The people of Monza are tired and angry. The bribes extracted by the city fathers allegedly run to pounds 2m to pounds 3m - modest compared with Milan, 10 miles away, but quite enough for a town of some 124,000. Workmen are still hammering on the roof of a large apartment and office block built slap in the middle of the town's picturesque conservation area. It allegedly took bribes of pounds 30,000 to get the planning rules bent.

Long-distance traffic clogs the streets, transport is poor, parking is virtually impossible. A by-pass, an underground railway branch to Milan, a new site for the market have been delayed for years by squabbles, crises, and reshuffles, not, the citizens have learned, over questions of principle, but over who should get what.

In the public prosecutor's office two keen young magistrates are unravelling the murky deals of the past 15 years. They have had 22 councillors and local politicians arrested. The town is being run by a government commissar.

And, as the veil is slowly lifted on the close ties between the parties and the Mafia in the south and the spread of the Mafia to the north, many people are frightened that the Mafia could come to Monza too. 'We don't want to be like the south,' said Candido Rossi, a municipal driver and League activist. 'We want to decide what happens in our own town.' Umberto Bossi cleverly plays on this fear. 'The biggest Cupola (government) of the Mafia is in Piazza del Gesu' - the headquarters of the Christian Democrats in Rome, he shouts.

The Christian Democrats and Socialists have cleaned up their act. Their candidates, with one exception, are completely new faces. All the parties are now promising to be 'at the service of the citizens', and to 'save Monza'.

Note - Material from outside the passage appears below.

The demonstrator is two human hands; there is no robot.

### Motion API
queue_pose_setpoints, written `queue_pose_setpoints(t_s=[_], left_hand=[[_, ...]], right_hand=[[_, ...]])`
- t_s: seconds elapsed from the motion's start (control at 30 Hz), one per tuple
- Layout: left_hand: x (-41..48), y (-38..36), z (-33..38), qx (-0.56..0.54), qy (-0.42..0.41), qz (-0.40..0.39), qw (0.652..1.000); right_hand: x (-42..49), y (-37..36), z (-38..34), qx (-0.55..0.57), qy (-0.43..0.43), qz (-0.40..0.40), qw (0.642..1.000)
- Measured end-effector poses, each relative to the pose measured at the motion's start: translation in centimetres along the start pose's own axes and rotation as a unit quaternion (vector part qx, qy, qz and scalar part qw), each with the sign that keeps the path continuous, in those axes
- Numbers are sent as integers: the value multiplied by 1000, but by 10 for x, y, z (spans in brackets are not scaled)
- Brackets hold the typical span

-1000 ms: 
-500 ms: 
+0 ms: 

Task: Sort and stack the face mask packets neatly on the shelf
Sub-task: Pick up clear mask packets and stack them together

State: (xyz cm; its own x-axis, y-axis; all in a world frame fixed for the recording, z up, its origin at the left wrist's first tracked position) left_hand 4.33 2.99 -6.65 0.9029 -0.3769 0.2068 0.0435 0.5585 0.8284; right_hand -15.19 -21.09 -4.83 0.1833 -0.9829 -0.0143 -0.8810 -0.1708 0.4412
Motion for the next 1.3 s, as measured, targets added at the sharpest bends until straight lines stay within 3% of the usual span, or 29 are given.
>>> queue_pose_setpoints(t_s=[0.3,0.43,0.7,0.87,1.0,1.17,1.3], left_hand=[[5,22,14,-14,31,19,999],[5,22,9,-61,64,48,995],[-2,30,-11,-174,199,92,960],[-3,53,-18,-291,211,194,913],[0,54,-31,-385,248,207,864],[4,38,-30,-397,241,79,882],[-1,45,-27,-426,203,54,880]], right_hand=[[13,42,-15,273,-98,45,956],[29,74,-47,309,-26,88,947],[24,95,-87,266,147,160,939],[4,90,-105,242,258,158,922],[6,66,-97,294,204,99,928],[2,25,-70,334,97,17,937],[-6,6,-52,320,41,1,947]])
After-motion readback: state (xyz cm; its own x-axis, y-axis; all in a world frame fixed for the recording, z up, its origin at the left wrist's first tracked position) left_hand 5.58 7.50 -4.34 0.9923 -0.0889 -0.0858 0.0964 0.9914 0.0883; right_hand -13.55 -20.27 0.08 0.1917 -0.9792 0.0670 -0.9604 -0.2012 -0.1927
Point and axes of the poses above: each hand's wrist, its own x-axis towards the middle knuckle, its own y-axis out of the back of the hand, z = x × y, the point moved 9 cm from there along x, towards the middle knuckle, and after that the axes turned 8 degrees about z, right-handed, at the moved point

But it seems nothing can stop the League. In Monza, one third of the electorate will give it their vote, making it by far the biggest party in the town hall. Even the Socialist Prime Minister, Giuliano Amato, betrayed his concern by warning that the League was 'dangerous', implying that it could turn Italy into another Yugoslavia. To which Mr Bossi retorted: 'Dangerous for himself, his job and his party.'

Gianni de Michelis, the flamboyant Socialist former foreign minister, is to be prosecuted for corruption. The Chamber of Deputies voted on Thursday to waive his parliamentary immunity.